<<<<
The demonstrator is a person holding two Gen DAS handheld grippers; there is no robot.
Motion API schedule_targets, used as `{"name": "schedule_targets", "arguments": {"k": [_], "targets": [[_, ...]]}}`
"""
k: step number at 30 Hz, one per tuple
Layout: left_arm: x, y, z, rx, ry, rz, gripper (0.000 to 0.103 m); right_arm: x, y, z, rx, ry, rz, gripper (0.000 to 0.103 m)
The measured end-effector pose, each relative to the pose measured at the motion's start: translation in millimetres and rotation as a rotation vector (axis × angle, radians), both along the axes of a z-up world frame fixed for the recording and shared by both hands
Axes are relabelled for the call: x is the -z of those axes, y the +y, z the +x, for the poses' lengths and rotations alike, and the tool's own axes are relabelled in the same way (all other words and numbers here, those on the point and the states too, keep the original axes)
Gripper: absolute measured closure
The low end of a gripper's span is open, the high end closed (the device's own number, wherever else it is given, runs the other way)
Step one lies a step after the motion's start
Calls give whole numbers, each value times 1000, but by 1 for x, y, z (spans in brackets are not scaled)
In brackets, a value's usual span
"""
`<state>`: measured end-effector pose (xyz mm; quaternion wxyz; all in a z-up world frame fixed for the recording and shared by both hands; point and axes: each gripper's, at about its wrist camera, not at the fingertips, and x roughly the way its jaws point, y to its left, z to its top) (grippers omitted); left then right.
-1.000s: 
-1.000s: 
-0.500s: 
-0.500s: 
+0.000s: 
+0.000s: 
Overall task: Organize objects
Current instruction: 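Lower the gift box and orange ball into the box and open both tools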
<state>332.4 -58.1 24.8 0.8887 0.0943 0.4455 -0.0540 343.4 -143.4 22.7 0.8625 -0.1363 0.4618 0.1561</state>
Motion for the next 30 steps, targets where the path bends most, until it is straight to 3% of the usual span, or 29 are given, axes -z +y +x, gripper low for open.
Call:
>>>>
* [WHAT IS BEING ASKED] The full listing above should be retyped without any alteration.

* [REPLY]
The demonstrator is a person holding two Gen DAS handheld grippers; there is no robot.
Motion API schedule_targets, used as `{"name": "schedule_targets", "arguments": {"k": [_], "targets": [[_, ...]]}}`
"""
k: step number at 30 Hz, one per tuple
Layout: left_arm: x, y, z, rx, ry, rz, gripper (0.000 to 0.103 m); right_arm: x, y, z, rx, ry, rz, gripper (0.000 to 0.103 m)
The measured end-effector pose, each relative to the pose measured at the motion's start: translation in millimetres and rotation as a rotation vector (axis × angle, radians), both along the axes of a z-up world frame fixed for the recording and shared by both hands
Axes are relabelled for the call: x is the -z of those axes, y the +y, z the +x, for the poses' lengths and rotations alike, and the tool's own axes are relabelled in the same way (all other words and numbers here, those on the point and the states too, keep the original axes)
Gripper: absolute measured closure
The low end of a gripper's span is open, the high end closed (the device's own number, wherever else it is given, runs the other way)
Step one lies a step after the motion's start
Calls give whole numbers, each value times 1000, but by 1 for x, y, z (spans in brackets are not scaled)
In brackets, a value's usual span
"""
`<state>`: measured end-effector pose (xyz mm; quaternion wxyz; all in a z-up world frame fixed for the recording and shared by both hands; point and axes: each gripper's, at about its wrist camera, not at the fingertips, and x roughly the way its jaws point, y to its left, z to its top) (grippers omitted); left then right.
-1.000s: 
-1.000s: 
-0.500s: 
-0.500s: 
+0.000s: 
+0.000s: 
Overall task: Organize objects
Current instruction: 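Lower the gift box and orange ball into the box and open both tools
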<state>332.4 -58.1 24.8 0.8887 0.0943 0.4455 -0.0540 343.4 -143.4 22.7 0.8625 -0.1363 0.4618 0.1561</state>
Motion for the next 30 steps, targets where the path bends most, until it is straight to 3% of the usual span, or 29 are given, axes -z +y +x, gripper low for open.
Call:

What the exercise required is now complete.